Is it that sometimes we're stuck in an identity of suffering? Are we worried that if we say "I’m okay" people might take away their sympathy? If you know me you’ll know I’m not even big on tea and sympathy, so I really don’t know the answer to that one.
But I’m calling bullshit on it, I’m calling bullshit on the societal thing about cancer ‘sufferers’, I for one don’t ever want to be called a ‘sufferer’.
So when I'm having a good day, I’m going to shout it from the bloody hills!! And I want to encourage you to do the same!
The one thing we need to be careful about is that this can trip us up....because we then do too much!!! Sound familiar?
And then what bloody happens when I do have a good day is that I'll try and do too much. Does that sound familiar? We think of all the things we haven't been able to do because we've been feeling ropey - the ironing, the kitchen floor, that podcast you need to record! - but I want you to step away from that ironing pile, look past the dirty paw prints on the kitchen floor and do something that lights you up instead! 

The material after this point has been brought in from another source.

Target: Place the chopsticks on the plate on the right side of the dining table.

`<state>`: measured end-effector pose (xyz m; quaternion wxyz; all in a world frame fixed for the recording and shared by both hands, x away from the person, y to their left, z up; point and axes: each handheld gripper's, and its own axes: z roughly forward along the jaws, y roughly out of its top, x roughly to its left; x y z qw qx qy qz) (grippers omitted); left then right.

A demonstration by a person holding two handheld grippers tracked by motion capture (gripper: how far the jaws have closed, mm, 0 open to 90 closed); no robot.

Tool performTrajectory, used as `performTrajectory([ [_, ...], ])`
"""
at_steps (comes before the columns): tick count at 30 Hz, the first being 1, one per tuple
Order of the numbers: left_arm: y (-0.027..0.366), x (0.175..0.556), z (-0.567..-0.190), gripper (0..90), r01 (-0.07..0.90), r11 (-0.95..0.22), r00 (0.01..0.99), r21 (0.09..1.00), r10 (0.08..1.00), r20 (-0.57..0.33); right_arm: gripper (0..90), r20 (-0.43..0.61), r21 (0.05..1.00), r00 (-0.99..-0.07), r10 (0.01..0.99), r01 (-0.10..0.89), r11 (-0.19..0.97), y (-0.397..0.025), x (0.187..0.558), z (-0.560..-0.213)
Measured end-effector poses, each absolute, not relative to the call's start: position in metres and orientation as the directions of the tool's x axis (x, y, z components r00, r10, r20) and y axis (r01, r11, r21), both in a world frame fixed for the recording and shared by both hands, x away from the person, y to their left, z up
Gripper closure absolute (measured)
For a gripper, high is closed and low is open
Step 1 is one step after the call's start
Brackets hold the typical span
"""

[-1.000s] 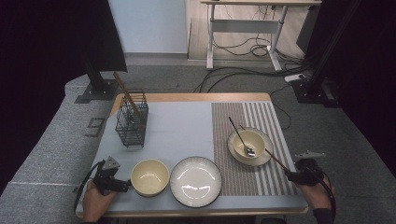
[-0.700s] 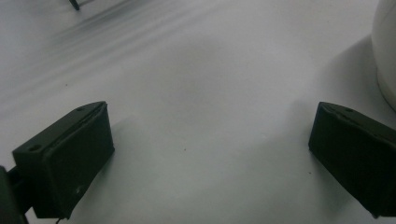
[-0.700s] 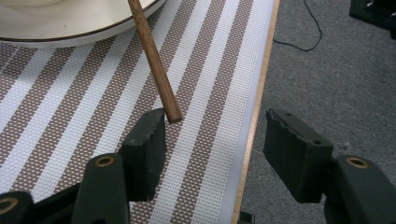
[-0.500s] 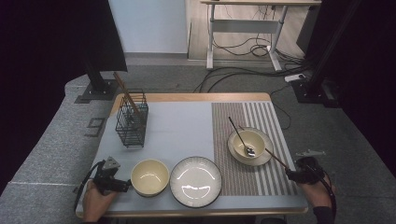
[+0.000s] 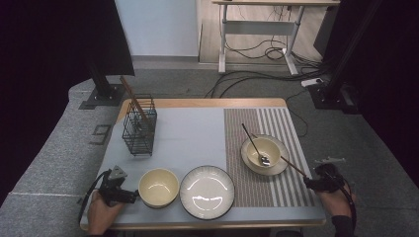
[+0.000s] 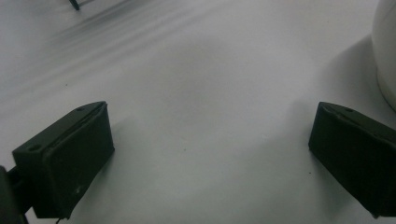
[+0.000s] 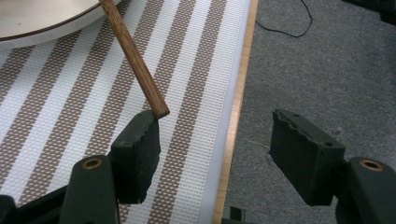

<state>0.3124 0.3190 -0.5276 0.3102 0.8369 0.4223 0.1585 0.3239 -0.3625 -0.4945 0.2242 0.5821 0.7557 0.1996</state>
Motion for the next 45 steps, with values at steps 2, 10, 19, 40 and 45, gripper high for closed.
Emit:
performTrajectory([
  [2,0.319,0.312,-0.528,0.0,0.608,-0.451,0.594,0.653,0.805,0.003,33.8,-0.109,0.563,-0.218,0.970,0.791,0.240,-0.363,0.325,-0.495],
  [10,0.319,0.312,-0.528,0.0,0.608,-0.451,0.593,0.653,0.805,0.003,38.4,-0.121,0.569,-0.213,0.970,0.785,0.243,-0.363,0.329,-0.495],
  [19,0.319,0.312,-0.528,0.0,0.609,-0.451,0.594,0.653,0.805,0.002,43.4,-0.111,0.557,-0.239,0.965,0.789,0.260,-0.360,0.321,-0.495],
  [40,0.319,0.313,-0.528,0.0,0.609,-0.451,0.594,0.653,0.805,0.002,66.8,-0.072,0.568,-0.245,0.967,0.787,0.242,-0.360,0.330,-0.492],
  [45,0.319,0.313,-0.528,0.0,0.609,-0.451,0.594,0.653,0.805,0.002,71.9,-0.064,0.567,-0.247,0.967,0.788,0.239,-0.361,0.335,-0.492],
])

It could be a walk in the park with the dog, coffee with friends or getting lost in a book for 10 minutes.
That's what we all need to do on a good day (and from now on you’ll all know about it), we need to do things that lift our spirits, that actually add to our good day rather than things that make us tired or maybe make us feel like we're having less of a good day and we need to admit that we're having a bloody good day and feel good about it - because you know what,  next week you might not be feeling like this so why not enjoy it for what it is, right now

which is a bloody good day.
I hope you have a good day today and if not then very soon!